JPMorgan: Trouble in Online Ad-Land

Adding some data to the current debate about what happened to online ads in December — bears say the advertising floor fell out like a baddie’s elevator in a James Bond movie — here is what what one ad-industry CEO said during a JPMorgan conference call today:

  • Client online-ad budgets held up through the end of the year, contrary to the gloom-and-doom
  • However, consumers dropped the ball, with considerably fewer than expected searches conducted in the last two weeks of December. The upshot: Less saleable inventory for ads than expected, which may play into upcoming Google results.

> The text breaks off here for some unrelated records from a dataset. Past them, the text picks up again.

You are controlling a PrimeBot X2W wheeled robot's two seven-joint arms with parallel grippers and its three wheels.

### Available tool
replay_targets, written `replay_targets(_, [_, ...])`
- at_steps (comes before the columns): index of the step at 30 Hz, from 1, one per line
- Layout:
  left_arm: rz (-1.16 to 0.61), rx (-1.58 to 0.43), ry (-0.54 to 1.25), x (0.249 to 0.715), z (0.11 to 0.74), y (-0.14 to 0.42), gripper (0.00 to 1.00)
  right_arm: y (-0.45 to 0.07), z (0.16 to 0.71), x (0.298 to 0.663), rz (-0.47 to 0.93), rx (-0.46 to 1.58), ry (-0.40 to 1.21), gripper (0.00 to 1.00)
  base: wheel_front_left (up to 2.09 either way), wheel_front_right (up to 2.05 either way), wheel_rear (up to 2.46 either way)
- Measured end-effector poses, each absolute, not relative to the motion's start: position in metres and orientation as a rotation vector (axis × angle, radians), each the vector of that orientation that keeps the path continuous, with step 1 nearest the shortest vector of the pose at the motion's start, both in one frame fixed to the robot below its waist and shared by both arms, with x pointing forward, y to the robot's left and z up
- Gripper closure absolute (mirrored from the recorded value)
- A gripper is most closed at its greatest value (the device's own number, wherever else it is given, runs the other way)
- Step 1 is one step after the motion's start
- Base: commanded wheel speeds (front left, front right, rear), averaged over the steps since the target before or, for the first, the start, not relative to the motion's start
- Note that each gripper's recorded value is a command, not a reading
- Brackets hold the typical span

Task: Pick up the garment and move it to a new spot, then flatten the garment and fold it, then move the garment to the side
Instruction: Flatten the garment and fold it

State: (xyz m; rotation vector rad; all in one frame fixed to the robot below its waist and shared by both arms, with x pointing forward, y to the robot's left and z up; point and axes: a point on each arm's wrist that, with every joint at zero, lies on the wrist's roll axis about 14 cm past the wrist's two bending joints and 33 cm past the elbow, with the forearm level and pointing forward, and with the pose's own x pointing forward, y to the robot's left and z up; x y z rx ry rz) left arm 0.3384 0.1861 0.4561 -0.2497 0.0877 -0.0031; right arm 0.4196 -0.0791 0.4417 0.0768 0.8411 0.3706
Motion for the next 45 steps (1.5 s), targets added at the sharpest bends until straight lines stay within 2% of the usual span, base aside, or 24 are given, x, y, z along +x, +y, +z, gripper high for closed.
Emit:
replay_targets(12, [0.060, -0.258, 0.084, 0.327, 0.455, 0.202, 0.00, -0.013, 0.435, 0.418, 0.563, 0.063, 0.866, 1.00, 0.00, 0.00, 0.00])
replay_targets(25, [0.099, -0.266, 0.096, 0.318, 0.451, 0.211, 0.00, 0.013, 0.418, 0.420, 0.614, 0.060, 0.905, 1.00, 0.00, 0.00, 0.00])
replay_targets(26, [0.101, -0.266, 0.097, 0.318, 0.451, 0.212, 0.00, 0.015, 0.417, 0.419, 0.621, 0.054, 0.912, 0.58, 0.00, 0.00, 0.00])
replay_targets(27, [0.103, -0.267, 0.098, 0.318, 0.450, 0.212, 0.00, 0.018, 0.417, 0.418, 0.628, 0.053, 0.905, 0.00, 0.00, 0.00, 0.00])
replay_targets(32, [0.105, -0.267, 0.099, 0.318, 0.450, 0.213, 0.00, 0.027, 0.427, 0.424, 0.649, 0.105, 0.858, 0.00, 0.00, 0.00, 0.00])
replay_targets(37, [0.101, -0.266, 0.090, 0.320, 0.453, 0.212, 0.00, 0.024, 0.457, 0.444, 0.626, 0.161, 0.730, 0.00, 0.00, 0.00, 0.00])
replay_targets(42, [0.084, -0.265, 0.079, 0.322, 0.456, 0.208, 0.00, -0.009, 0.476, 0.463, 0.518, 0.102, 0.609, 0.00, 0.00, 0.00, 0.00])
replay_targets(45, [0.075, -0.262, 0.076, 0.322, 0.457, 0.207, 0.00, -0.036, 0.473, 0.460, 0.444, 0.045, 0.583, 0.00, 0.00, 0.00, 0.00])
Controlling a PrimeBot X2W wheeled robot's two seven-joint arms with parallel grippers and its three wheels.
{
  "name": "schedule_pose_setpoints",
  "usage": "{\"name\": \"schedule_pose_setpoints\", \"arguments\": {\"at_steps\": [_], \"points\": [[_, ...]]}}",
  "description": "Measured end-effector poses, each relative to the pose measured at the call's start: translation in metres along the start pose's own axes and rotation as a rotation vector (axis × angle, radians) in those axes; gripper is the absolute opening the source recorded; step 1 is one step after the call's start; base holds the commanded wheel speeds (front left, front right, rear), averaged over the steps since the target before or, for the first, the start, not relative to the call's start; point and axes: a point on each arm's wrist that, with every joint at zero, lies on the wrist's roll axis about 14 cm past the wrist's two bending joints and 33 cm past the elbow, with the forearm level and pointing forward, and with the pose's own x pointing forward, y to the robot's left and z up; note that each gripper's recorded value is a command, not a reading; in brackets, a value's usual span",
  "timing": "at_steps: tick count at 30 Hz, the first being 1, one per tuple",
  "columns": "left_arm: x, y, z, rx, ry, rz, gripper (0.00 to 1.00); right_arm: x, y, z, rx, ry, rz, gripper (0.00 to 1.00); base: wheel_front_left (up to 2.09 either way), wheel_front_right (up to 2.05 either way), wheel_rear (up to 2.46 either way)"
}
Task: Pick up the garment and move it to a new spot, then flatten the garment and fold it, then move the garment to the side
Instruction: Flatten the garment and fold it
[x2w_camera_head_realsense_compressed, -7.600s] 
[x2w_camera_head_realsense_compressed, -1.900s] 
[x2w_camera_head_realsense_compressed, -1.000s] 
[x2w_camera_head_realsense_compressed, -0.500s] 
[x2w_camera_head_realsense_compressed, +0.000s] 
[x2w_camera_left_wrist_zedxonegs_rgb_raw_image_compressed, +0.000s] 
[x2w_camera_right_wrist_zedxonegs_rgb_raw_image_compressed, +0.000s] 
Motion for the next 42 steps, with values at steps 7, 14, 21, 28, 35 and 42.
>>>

Overall, I would characterize the JPMorgan call as mildly negative for online ads. And, for what it’s worth, this is a more concerning data point than purported spending declines by U.S. mortgage vendors like Countrywide, et al.

Related posts:

  1. Online Ads: Strikes plus Politics = Crazy-Delicious
  2. The Trouble with the Trouble with Online Sales
  3. Citigroup vs JPMorgan: Ads Up! Ads Down! Up!
  4. Online Ads Offer Best ROI
  5. Forbes Online has an article

Comments

  1. Austin says:

    The plural of anecdote is not data, but here’s one story: I run a network of websites and we display ~60 million AdSense ads/month on it (mixed up with other ad networks and direct sales). We saw our AdSense eCPM rate plummet 50% in December. Our other ad networks declined 30%-ish.
    I’d short Google’s stock in a heartbeat.

  2. Cruncher says:

    The cost of buying real estate terms on Google’s adwords has exploded to the point that at this point it is mostly just dumb money chasing after placements on the top spots. Many of the long time national advertisers that with sophisticated systems for calculating ROI have started pulling back. Google revenue stream from US advertisers will flatten out sooner rather than later (and maybe it already has according to the previous post)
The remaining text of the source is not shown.